_What the task requires:_ Work out how many lines in the material beneath contain "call". Give only that number.

_Record extracts:_
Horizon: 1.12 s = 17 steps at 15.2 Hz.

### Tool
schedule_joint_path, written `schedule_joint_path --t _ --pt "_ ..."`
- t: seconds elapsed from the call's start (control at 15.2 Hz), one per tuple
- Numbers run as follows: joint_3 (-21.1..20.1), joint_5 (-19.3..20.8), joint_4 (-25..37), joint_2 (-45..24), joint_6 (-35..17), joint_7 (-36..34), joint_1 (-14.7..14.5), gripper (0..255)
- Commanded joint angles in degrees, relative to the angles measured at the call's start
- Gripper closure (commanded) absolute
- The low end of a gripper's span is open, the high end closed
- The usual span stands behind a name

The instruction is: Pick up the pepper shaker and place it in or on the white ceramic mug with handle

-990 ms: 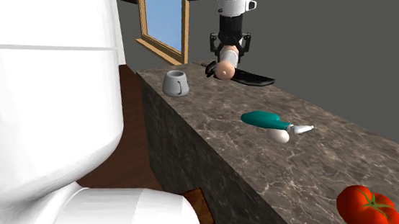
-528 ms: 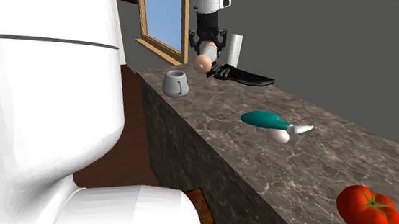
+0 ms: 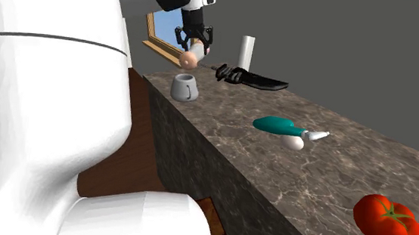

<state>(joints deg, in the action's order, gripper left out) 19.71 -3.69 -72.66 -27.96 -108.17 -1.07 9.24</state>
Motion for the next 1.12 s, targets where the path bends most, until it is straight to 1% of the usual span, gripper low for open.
schedule_joint_path --t 0.0,0.07,0.59,1.06 --pt "-0.64 -0.41 5.92 -3.46 2.64 -1.86 -0.55 255" --pt "-0.98 -0.64 9.3 -5.5 4.07 -2.8 -0.77 255" --pt "-1.03 -0.5 2.14 -4.94 -2.46 -3.06 -1.55 255" --pt "-1.17 -0.6 -2.29 -5.33 -7.23 -3.21 -1.88 255"
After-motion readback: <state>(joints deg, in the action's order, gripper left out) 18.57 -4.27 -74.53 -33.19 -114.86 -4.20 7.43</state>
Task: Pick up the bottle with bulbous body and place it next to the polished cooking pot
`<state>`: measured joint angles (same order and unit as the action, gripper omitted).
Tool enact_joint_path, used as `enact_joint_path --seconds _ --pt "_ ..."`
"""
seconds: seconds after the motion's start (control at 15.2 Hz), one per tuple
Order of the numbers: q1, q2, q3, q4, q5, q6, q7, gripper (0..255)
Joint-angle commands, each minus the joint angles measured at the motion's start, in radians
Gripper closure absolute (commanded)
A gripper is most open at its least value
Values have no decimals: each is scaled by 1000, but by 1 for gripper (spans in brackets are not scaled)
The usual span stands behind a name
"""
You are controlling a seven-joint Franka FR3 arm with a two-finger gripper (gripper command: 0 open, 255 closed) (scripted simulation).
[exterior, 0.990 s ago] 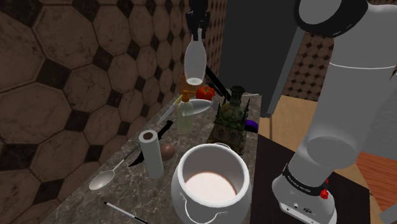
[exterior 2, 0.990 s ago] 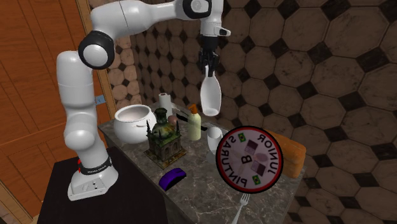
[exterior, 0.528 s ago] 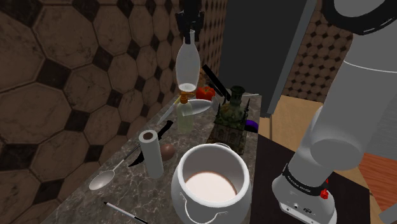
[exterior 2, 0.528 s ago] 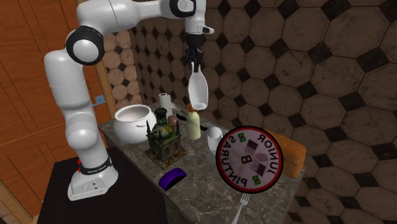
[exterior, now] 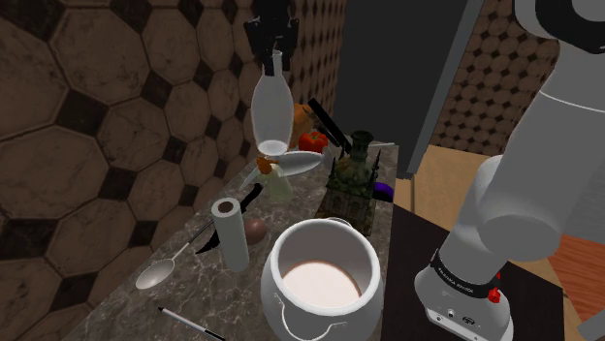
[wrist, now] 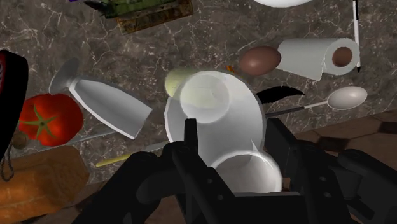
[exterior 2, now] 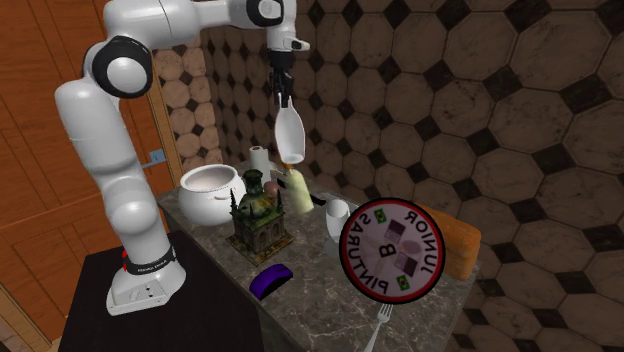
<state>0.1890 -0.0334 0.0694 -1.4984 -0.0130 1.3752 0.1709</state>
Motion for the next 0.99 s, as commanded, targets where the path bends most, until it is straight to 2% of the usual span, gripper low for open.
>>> enact_joint_path --seconds 0.0,0.46,0.92 --pt "26 -20 27 -22 8 3 56 255" --pt "105 -24 118 -26 29 2 229 255" --pt "190 28 212 35 36 -5 409 255"
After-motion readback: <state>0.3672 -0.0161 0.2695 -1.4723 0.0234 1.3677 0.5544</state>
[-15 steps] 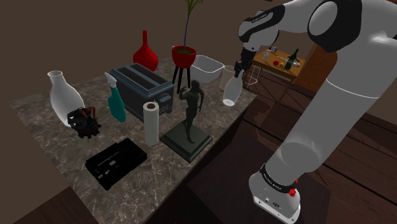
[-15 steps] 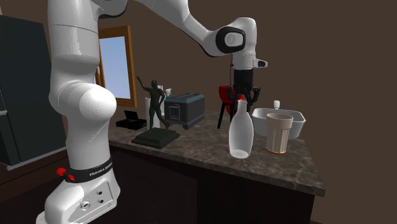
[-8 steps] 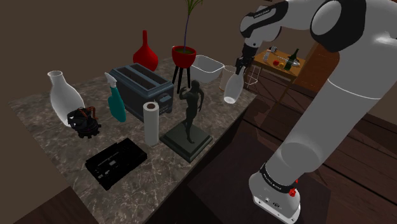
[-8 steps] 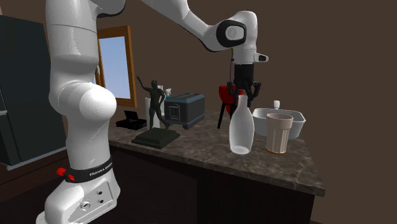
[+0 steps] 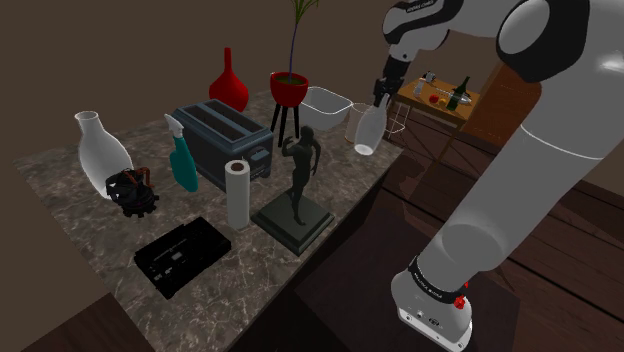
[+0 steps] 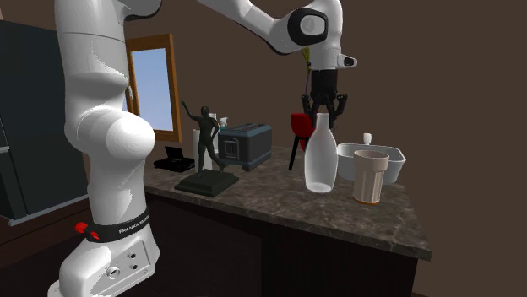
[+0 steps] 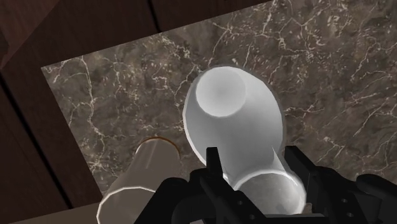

_Problem solution:_ 2